The compressor effect is something that’s been around a very long time and is a genuinely useful thing to have. Some consider using a compressor as “cheating.” Is it? Well, before I answer that, let’s examine what bass compression does for you.
What does a compressor actually do?
The technical term for what a compressor does is dynamic range reduction, meaning a specified “floor” and “ceiling” range. The floor is the minimum starting volume and the ceiling is the maximum ending volume. Lower volumes are increased to meet the minimum floor, and maximum volumes are decreased so they do not exceed the maximum ceiling. Some refer to this as the audio signal being “squashed,” and while that may sound negative, it is an accurate description.
This is a 10-second audio clip in visual form uncompressed:
This is the same 10-second audio clip with compression applied:
Notice how the wave has been “fattened up” quite a bit. Lower volumes have been brought up, and higher volumes have been kept from exceeding the maximum range (which in the above is 0db).
Still confused? Here’s a video that explains how bass compression works in a mix:
Using a bass compressor in a live rig
For the first example here we’ll use a very simple bass compressor, the EBS MultiComp:
This one is really easy to figure out. COMP/LIMIT affects the “ceiling,” GAIN adjusts the “floor,” and the switch in the middle adjusts the compression ratio. For a compressor, it doesn’t get too much simpler than this.
Now we’ll take a look at a more advanced bass compressor, the MXR M87 (which we do carry):
This one takes a little longer to figure out because things are labeled differently and it’s easy to get confused by what actually does what.
RELEASE: Adjusts how quickly the pedal returns to the uncompressed level.
ATTACK: Adjusts how quickly the pedal engages compression.
OUTPUT: Adjusts the overall output volume. Does not affect gain.
RATIO: An extra setting for “soft” and “hard” compression. Lower is softer.

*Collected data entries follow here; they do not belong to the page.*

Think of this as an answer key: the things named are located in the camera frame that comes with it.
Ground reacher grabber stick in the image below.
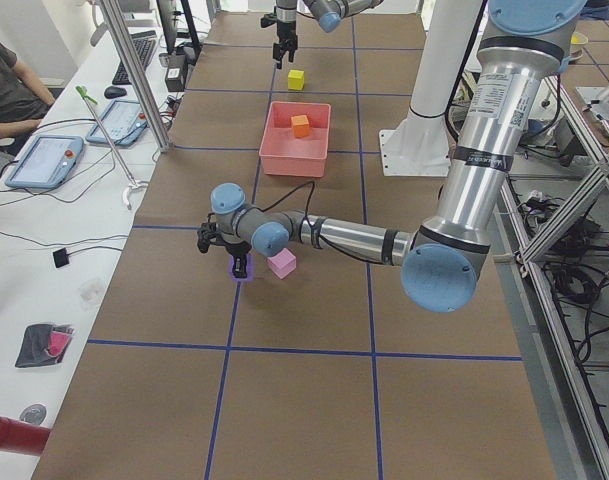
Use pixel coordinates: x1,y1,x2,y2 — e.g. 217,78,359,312
75,86,148,210

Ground aluminium frame post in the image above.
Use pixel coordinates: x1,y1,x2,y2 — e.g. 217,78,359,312
99,0,170,153

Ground grey pink cloth pouch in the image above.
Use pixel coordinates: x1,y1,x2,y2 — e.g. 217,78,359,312
15,323,74,368

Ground pink foam block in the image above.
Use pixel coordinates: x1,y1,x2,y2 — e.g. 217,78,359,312
267,248,297,279

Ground silver round lid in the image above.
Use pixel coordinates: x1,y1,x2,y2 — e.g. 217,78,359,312
19,403,47,426

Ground pink plastic bin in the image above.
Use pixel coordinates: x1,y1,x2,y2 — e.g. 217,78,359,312
259,101,331,178

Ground yellow foam block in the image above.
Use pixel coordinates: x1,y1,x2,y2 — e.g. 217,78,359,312
287,69,305,91

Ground teach pendant tablet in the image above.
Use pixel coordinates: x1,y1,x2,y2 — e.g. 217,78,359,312
5,135,84,189
100,99,148,147

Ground black keyboard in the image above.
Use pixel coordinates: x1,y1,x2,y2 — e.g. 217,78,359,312
111,29,158,86

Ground black computer mouse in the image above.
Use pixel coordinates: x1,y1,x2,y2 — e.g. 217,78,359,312
103,85,127,99

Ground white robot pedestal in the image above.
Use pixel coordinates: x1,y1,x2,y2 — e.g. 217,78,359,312
379,0,485,177

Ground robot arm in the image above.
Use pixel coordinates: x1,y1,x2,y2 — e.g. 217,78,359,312
198,1,583,312
260,0,382,69

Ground seated person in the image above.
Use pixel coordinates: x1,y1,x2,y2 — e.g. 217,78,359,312
0,41,55,155

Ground black power box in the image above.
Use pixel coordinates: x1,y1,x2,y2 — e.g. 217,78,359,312
165,54,188,93

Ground orange foam block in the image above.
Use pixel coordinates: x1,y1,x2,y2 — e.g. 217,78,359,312
290,114,311,138

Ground red cylinder bottle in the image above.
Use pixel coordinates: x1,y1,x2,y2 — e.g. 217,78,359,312
0,416,51,456

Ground purple foam block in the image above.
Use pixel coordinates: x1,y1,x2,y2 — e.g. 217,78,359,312
228,254,254,283

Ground far teach pendant tablet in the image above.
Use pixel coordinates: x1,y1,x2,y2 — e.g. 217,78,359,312
100,99,148,147

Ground small black square device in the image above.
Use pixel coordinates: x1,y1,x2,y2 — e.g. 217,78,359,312
52,247,70,269

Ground near teach pendant tablet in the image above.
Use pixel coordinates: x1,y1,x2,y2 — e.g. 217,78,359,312
5,135,84,189

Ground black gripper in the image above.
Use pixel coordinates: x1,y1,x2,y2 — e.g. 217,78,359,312
197,222,251,279
261,13,298,69

INPUT: Adjusts the signal gain.
What does “soft” and “hard” compression mean?
Soft: The range of compression is set wide. Imagine a volume range of 0 to 10. Soft compression would be a range of 1 to 9, meaning only a small amount of “squashing” occurs.

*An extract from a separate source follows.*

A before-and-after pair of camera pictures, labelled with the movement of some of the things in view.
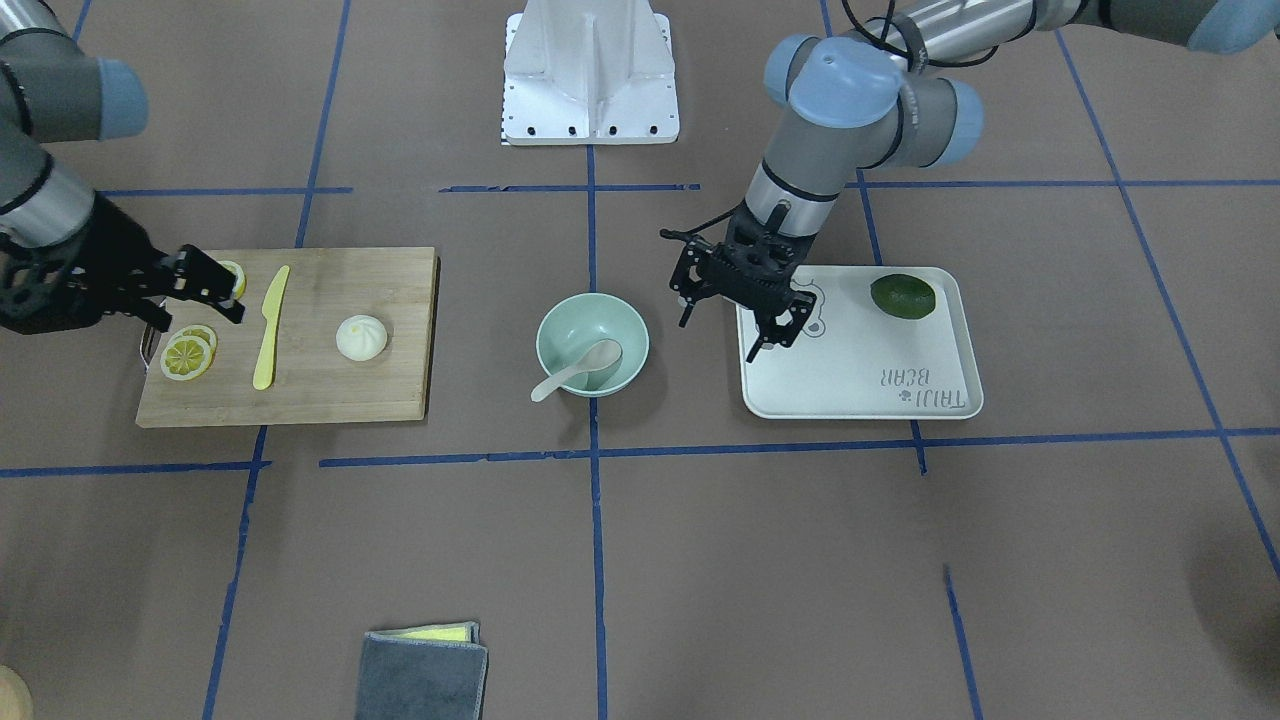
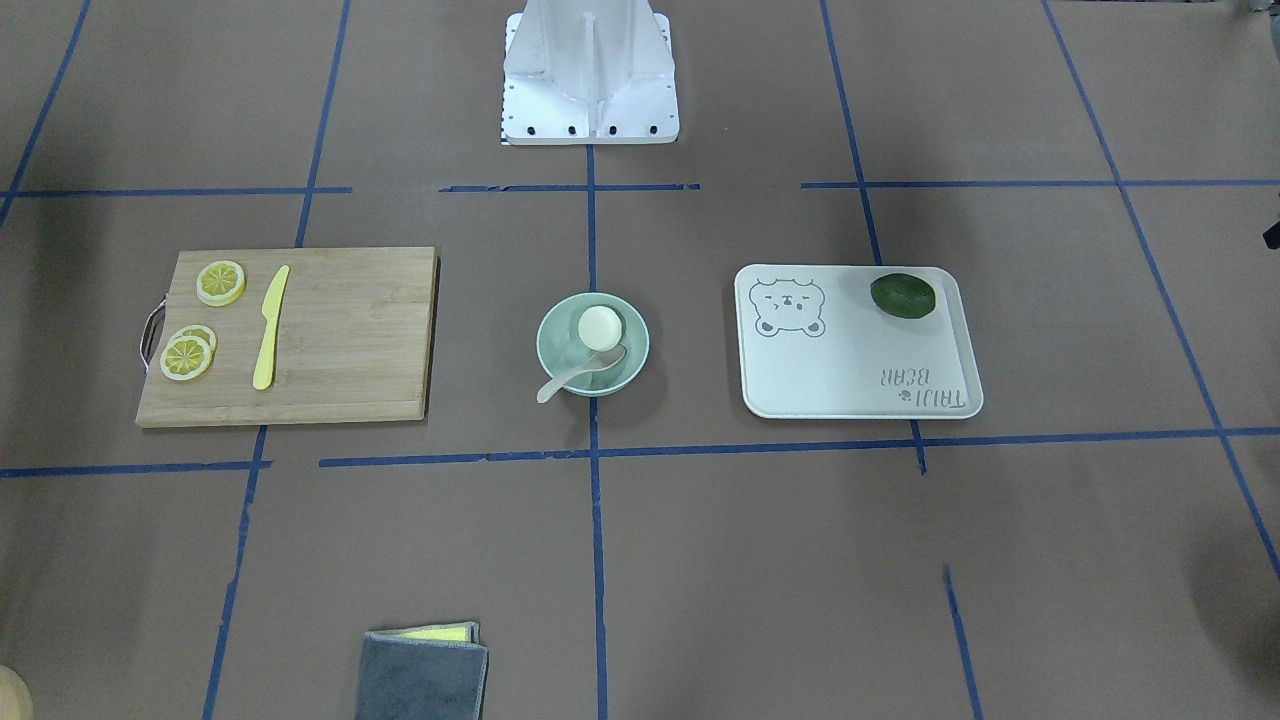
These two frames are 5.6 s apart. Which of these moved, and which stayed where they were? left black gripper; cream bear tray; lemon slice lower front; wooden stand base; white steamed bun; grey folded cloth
Moved: white steamed bun; left black gripper
Stayed: lemon slice lower front; cream bear tray; grey folded cloth; wooden stand base

Hard: The range of compression is set short. Using the 0 to 10 volume range example again, hard compression would be a range where the numbers are close together, such as a range of 6 to 8. A whole lot more “squashing” is happening here, with notes ‘attacking’ very early and at a much louder volume.
To note: Compressor pedals more often than not do not use use 0-to-10 numbers for the knobs; that’s just an example so you can understand how it works better.

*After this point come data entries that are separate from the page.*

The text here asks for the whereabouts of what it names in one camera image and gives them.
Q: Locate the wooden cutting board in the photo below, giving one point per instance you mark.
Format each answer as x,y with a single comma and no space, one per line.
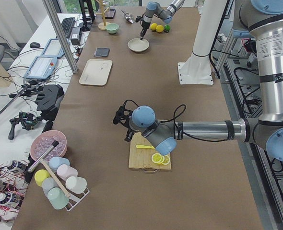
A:
141,158

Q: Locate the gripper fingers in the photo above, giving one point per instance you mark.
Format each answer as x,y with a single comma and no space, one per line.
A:
142,34

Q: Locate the pink bowl with ice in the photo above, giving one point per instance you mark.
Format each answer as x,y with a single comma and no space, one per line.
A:
45,140

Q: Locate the black computer mouse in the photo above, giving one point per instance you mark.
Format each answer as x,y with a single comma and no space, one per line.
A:
34,45

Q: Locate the white cup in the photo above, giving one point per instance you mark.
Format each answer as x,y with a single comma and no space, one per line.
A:
76,184

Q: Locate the grey folded cloth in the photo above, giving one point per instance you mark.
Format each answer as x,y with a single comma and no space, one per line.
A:
101,52

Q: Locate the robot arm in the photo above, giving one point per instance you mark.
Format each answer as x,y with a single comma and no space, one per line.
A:
263,19
155,9

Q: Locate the mint green bowl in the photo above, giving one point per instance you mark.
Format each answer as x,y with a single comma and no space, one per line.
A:
112,28

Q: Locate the green lime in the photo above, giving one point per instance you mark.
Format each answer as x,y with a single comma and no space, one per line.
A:
167,28

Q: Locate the near blue teach pendant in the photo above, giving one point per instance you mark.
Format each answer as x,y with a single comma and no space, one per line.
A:
41,68

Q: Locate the upper yellow lemon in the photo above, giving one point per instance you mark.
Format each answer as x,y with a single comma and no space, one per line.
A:
153,26

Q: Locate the yellow plastic knife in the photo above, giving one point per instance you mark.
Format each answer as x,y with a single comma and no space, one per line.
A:
144,147

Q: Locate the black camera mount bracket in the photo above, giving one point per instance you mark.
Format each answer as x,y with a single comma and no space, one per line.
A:
48,102

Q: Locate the mint green cup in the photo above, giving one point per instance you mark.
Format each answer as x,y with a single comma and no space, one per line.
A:
57,198

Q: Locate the blue teach pendant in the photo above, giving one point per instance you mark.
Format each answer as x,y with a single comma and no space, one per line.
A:
41,68
53,48

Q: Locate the lower yellow lemon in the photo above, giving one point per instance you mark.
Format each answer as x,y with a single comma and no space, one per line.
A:
159,28

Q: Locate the blue cup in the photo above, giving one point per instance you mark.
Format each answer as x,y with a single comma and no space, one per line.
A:
55,162

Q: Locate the white cup rack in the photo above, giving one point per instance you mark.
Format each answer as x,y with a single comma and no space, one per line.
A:
75,199

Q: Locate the lemon slices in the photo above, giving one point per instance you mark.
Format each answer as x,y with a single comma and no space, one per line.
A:
157,158

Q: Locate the wooden mug tree stand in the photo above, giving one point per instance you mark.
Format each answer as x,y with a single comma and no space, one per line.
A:
104,7

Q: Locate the black keyboard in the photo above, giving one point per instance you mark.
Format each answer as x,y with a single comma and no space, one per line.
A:
67,25

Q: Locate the grey cup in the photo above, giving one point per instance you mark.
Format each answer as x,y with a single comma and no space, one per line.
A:
48,184

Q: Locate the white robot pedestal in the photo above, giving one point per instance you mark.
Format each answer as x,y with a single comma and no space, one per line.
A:
197,69

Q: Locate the pink cup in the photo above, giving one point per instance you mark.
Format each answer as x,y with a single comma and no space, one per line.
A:
65,171

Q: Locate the far blue teach pendant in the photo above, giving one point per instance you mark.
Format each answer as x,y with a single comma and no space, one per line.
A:
53,48

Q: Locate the aluminium frame post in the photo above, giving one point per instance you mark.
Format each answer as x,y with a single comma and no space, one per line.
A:
51,11

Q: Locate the steel ice scoop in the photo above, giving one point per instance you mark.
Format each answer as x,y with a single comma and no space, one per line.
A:
128,17

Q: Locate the yellow lemon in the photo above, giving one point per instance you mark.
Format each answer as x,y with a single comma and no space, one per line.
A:
159,28
153,26

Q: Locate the cream round plate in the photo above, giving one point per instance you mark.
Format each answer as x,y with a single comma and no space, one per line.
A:
138,45

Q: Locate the yellow cup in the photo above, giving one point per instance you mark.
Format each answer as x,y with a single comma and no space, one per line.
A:
40,176

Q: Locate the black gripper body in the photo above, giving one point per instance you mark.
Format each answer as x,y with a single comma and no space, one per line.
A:
131,131
145,24

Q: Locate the cream rabbit tray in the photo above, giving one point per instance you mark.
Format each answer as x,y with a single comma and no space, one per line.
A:
96,72

What makes a more advanced bass compressor better than a simple one?
More tone shaping options, with the best option arguably being OUTPUT. Once you have the sound you want, the overall volume of the entire pedal can be controlled via that knob on the pedal instead of having to walk over to your amp and using its master volume.
For those of you who are very picky about compressed tone, getting a pedal with an output adjustment is pretty much mandatory – especially for any instance where you would have to play through a PA system for whatever reason.
Is there a “best” compressor pedal?
No, because it depends on what sounds pleasing to your ear and how your cabinet reacts to a compressed signal.
Some cabinets can handle a basic compressor easily, while other cabinets may “bottom out” no matter what you set the pedal to. And then there are instances where you may need the attack and release adjustment options to keep a cabinet from “blaring” in a bad way.
In other words, when in doubt, go for the pedal with more options on it so you can compensate for any cabinet weirdness that may happen due to the use of compression.
Is using compression “cheating?”
No, and it never has been.
There’s the belief by some that if you’re lacking punch and/or sustain with your tone, buying or building a better bass guitar with active electronics is the be-all/end-all solution, and that all bass compression does is “destroy tone.”
The reason any bass player uses compression is for better consistency of volume when playing. Unless you have surgeon’s hands that can play every single note with the exact same volume, a compressor is a good thing to have in your setup.
In addition, compression can give you tones that the bass guitar alone otherwise can’t provide.
For example, if you want a way to get a barely-there vintage distortion sound without using a distortion/overdrive effect (which would otherwise sound too “ratty” for most,) a compressor works nicely there. “Juice” the settings appropriately and you can get that barely-there distortion very similar to how old drivers in cabinets of yesteryear used to sound.
Those who are compressor-haters always assume a compressor sound with all the settings on the pedal “dimed.” And yes, that sounds crappy, but that’s not how most players use them. Players who use this effect often opt for a soft compression simply to keep the quieter notes from decaying too quickly; the tone is still there and not destroyed in any way.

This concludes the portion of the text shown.